[WORK ITEM] Return every line from the records below with the string "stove".

[DATASET RECORDS]

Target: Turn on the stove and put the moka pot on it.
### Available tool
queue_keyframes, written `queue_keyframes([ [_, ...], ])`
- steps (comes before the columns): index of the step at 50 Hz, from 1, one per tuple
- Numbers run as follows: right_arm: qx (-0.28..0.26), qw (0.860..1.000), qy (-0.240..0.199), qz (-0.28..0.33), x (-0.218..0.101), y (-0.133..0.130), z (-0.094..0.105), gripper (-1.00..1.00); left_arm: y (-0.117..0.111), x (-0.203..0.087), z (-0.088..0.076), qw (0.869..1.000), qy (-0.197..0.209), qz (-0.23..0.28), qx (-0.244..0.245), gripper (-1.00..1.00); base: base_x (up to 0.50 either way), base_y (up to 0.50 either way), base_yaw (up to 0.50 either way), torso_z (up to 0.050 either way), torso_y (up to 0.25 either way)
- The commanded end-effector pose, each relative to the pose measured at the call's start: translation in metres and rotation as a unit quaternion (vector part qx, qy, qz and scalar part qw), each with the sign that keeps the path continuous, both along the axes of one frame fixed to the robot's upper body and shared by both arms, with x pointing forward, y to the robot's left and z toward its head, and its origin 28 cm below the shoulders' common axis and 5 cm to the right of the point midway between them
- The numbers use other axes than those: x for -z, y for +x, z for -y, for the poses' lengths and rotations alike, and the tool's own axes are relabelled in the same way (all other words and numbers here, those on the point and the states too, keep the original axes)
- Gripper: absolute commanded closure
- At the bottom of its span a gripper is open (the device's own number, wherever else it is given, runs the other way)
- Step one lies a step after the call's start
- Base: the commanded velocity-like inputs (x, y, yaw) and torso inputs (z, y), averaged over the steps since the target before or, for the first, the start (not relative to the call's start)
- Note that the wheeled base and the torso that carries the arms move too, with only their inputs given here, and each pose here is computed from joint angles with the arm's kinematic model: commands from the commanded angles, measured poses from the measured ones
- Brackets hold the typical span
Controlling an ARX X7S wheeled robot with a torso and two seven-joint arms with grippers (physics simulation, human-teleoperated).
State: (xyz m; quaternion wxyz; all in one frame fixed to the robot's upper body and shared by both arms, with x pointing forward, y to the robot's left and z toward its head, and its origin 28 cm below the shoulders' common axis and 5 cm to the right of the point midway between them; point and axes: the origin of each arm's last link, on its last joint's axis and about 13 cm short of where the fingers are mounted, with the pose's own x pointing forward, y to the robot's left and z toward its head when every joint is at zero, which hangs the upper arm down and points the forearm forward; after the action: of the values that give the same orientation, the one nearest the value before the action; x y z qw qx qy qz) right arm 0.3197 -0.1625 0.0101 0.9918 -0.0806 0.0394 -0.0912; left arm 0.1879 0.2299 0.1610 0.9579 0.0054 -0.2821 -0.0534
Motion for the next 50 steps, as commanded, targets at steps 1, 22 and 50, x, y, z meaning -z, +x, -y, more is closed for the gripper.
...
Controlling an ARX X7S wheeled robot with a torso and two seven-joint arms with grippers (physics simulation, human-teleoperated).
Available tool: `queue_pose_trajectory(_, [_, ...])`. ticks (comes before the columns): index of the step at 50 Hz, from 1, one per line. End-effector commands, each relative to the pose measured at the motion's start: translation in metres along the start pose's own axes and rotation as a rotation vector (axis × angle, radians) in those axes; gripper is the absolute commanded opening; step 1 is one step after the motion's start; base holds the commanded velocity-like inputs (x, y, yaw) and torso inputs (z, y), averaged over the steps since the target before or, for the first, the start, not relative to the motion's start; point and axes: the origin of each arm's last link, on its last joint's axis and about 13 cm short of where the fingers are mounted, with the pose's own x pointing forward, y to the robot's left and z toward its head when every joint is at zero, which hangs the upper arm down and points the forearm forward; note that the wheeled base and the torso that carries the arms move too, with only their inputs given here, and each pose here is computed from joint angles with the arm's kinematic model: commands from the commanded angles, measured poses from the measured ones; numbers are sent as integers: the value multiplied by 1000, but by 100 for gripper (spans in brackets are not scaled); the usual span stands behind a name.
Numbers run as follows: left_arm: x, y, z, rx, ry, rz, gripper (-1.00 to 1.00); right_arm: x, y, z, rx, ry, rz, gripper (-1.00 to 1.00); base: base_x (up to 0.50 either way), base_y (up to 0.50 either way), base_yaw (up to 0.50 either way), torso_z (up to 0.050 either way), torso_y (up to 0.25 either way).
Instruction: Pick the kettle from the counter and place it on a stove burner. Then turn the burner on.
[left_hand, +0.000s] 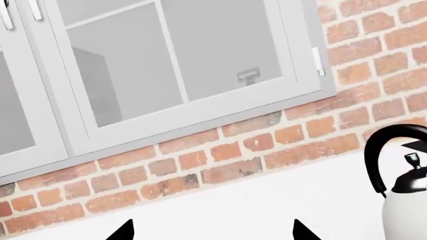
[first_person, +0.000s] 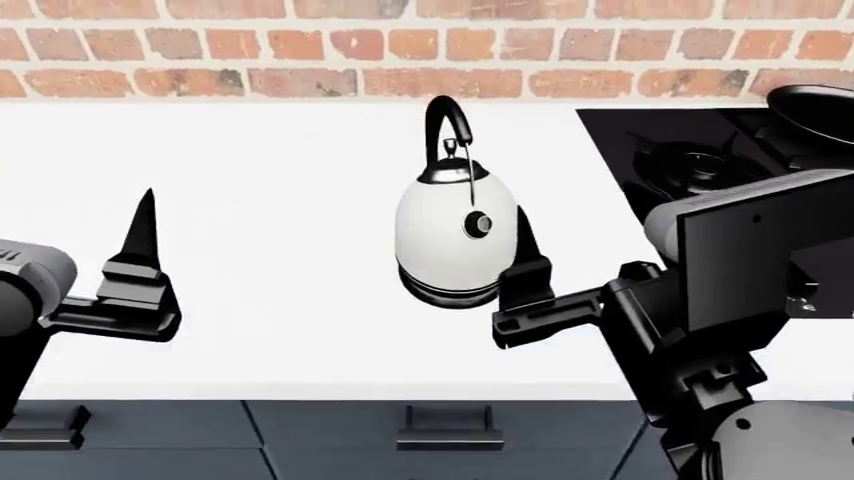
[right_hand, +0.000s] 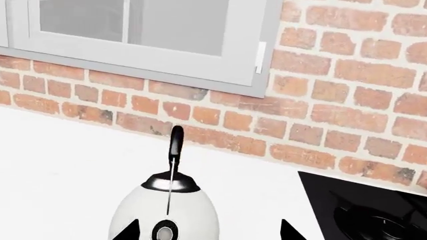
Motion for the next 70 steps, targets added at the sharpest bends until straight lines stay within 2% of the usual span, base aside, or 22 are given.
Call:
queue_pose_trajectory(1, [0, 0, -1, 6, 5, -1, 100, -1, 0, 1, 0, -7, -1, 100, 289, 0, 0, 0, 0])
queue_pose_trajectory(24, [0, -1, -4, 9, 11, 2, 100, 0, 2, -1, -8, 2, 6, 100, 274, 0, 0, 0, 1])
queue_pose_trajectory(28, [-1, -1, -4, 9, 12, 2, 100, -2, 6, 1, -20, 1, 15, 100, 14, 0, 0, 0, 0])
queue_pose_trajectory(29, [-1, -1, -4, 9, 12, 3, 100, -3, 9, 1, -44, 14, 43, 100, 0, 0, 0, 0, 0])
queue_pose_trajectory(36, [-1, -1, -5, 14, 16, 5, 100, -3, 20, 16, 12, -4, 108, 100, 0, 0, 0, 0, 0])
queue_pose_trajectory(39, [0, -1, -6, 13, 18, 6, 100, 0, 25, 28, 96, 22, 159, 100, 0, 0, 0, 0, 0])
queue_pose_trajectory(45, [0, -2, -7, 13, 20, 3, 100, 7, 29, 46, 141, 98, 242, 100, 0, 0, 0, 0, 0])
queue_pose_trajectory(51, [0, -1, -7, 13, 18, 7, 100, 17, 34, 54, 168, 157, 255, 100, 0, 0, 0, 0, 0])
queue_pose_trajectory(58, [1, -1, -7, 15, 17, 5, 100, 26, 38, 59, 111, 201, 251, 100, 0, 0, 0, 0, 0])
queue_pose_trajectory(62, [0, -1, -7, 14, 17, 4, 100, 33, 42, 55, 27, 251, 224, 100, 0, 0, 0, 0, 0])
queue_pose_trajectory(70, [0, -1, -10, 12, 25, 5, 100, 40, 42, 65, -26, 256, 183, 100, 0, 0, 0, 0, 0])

[ANSWER SPACE]
Target: Turn on the stove and put the moka pot on it.
Instruction: Pick the kettle from the counter and place it on a stove burner. Then turn the burner on.

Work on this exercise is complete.